THE PROBLEM – Using the entries below, restate word for word only the lines from the one with "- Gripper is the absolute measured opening" to the final line, leaving the pictures out.

MATERIAL SUPPLIED –
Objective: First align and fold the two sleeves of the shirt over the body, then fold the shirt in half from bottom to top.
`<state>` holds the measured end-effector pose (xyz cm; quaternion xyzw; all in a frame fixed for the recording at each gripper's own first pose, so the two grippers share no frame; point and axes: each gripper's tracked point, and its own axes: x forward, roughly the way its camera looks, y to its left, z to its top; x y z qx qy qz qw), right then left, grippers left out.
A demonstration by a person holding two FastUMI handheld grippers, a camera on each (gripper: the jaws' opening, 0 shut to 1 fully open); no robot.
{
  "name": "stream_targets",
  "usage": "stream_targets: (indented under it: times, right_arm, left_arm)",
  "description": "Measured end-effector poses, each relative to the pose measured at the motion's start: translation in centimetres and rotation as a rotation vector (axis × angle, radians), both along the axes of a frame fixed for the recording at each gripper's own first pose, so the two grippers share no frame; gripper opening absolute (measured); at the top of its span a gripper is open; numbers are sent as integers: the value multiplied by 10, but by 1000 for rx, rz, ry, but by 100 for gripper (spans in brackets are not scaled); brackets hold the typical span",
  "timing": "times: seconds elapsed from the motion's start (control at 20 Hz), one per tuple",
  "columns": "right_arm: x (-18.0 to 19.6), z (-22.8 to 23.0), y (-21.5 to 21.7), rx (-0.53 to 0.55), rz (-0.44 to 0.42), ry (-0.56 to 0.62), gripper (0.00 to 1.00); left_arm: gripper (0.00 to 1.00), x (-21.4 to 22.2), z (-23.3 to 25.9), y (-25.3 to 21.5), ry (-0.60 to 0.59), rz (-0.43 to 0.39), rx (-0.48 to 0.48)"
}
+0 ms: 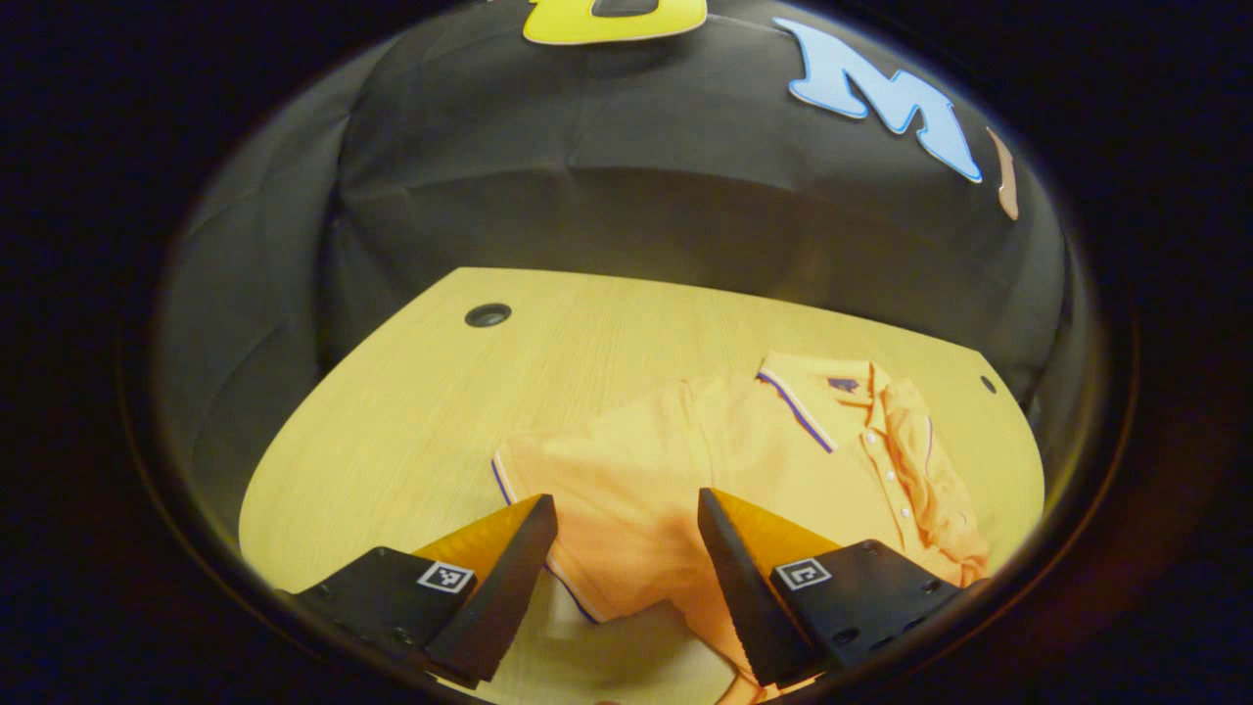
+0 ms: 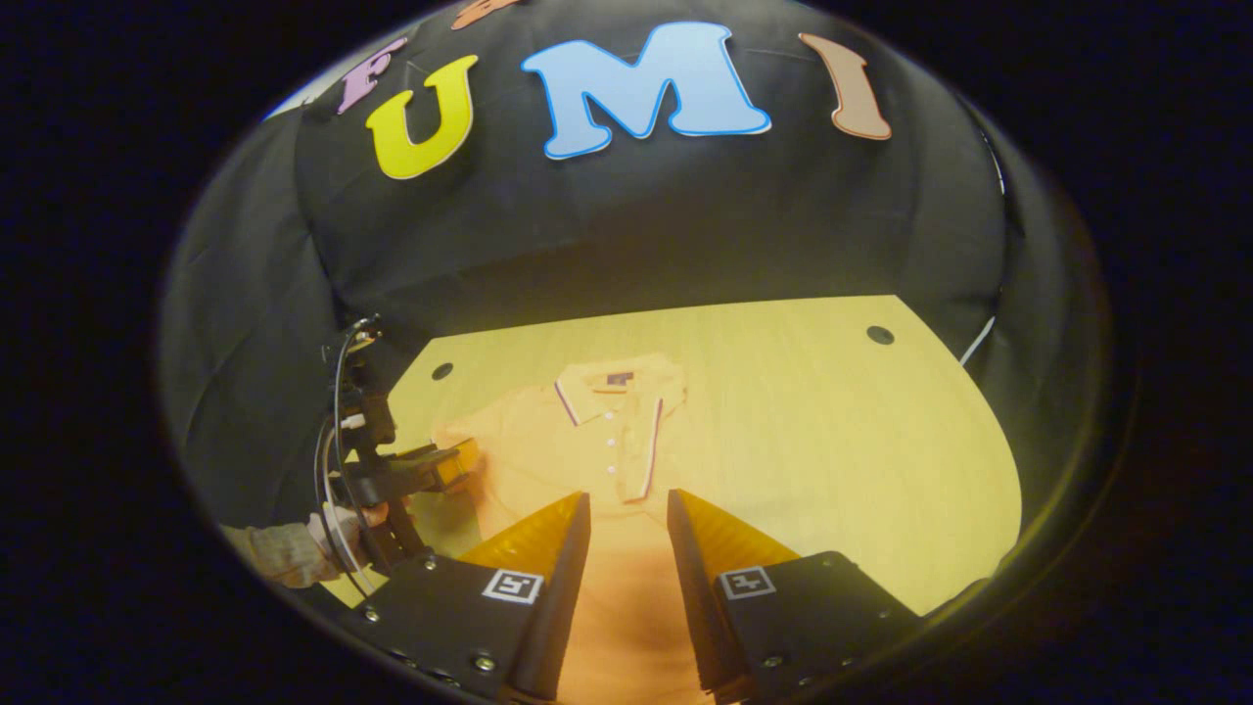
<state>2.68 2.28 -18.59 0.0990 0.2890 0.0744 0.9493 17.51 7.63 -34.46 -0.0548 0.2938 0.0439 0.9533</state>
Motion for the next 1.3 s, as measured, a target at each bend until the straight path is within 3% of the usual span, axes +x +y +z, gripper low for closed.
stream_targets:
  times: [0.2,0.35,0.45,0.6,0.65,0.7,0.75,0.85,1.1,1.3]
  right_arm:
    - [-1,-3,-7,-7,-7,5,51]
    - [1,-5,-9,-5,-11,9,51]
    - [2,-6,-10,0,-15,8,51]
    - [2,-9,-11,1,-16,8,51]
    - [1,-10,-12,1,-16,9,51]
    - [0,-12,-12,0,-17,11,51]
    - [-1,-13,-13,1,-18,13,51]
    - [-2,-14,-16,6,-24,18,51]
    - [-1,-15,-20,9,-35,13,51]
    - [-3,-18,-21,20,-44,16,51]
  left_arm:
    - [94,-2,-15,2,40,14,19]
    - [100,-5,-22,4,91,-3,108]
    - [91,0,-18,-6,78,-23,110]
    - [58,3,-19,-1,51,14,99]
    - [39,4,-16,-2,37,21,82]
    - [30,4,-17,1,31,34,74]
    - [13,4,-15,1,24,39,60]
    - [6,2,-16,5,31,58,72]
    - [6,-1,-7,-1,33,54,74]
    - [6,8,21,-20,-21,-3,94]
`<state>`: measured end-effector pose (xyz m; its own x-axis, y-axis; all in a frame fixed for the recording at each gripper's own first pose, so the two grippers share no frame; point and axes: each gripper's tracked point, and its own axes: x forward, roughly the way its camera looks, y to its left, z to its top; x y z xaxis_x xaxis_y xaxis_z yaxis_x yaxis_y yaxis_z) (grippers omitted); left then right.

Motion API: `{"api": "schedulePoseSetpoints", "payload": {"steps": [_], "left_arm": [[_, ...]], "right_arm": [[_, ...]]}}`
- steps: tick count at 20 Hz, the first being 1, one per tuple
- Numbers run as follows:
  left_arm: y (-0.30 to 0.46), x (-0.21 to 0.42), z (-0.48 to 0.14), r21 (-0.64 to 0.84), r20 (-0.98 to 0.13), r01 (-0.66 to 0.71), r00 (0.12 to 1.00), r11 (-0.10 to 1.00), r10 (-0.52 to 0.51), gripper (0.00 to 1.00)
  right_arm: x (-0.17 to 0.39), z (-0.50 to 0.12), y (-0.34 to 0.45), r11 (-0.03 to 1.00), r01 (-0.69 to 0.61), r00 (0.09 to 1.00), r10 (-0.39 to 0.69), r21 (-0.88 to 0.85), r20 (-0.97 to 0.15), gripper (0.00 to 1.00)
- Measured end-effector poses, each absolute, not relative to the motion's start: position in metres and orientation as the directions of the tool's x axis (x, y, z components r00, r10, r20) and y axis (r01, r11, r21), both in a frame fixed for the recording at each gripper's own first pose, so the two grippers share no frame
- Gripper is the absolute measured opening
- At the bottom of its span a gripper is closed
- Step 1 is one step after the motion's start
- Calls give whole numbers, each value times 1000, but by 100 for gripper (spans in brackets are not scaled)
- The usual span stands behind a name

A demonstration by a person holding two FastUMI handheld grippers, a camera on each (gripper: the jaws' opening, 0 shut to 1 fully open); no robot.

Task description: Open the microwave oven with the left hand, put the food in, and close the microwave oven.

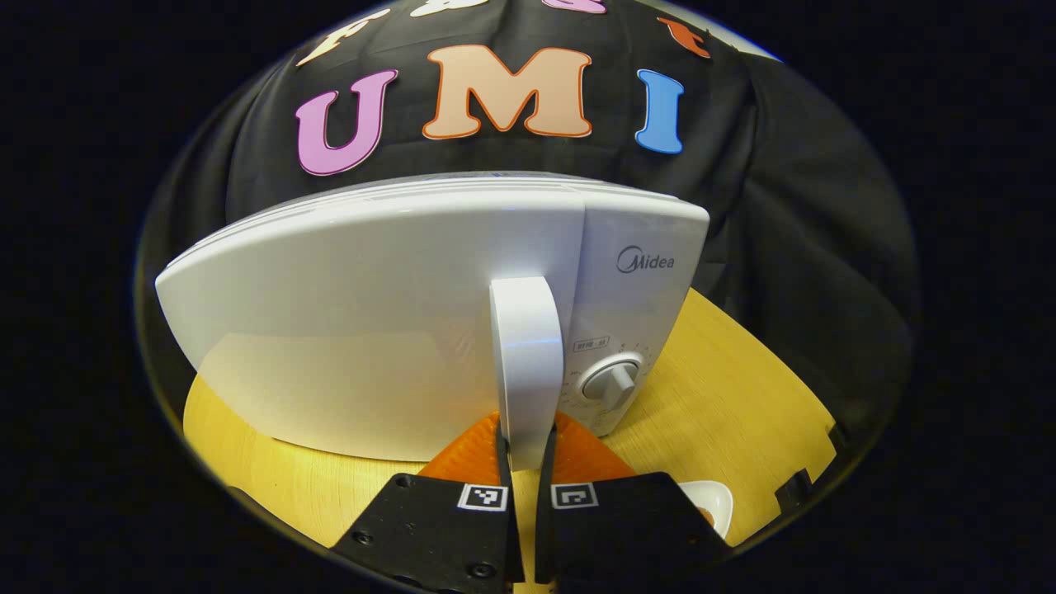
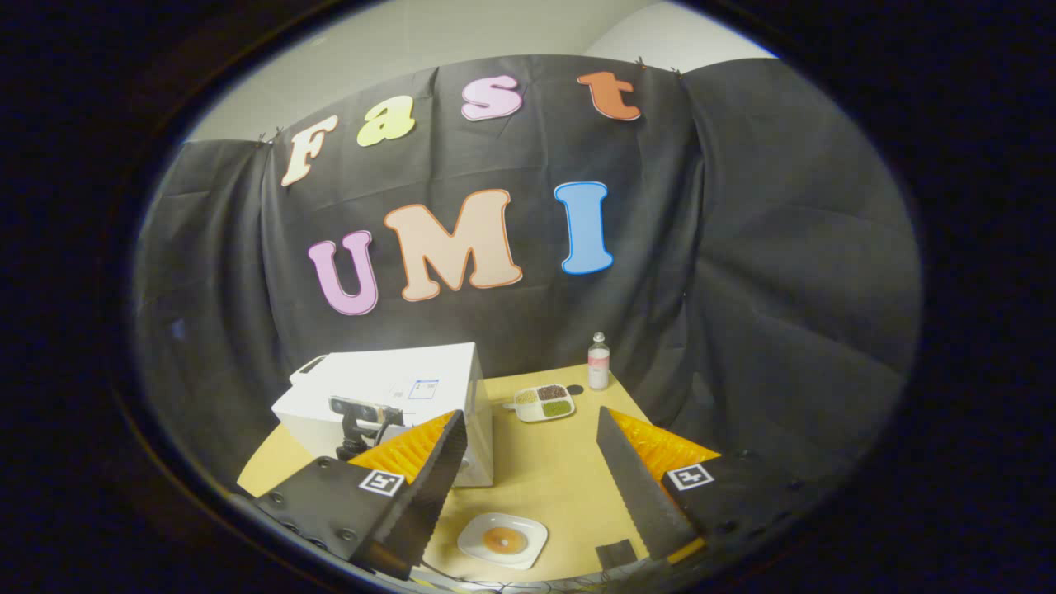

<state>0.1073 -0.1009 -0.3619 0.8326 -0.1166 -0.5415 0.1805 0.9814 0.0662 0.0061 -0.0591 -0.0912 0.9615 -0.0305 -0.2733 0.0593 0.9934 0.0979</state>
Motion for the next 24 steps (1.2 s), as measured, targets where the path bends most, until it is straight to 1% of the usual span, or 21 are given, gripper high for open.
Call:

OUTPUT –
- Gripper is the absolute measured opening
- At the bottom of its span a gripper is closed
- Step 1 is one step after the motion's start
- Calls give whole numbers, each value times 1000, but by 100 for gripper (spans in brackets are not scaled)
- The usual span stands behind a name

A demonstration by a person holding two FastUMI handheld grippers, a camera on each (gripper: the jaws' opening, 0 shut to 1 fully open); no robot.

Task description: Open the microwave oven with the left hand, put the food in, and close the microwave oven.


<state>0.1073 -0.1009 -0.3619 0.8326 -0.1166 -0.5415 0.1805 0.9814 0.0662 0.0061 -0.0591 -0.0912 0.9615 -0.0305 -0.2733 0.0593 0.9934 0.0979</state>
Motion for the next 24 steps (1.2 s), as measured, targets where the path bends most, until it is straight to 1% of the usual span, or 21 are given, gripper high for open.
Call:

The exercise requires no additional content.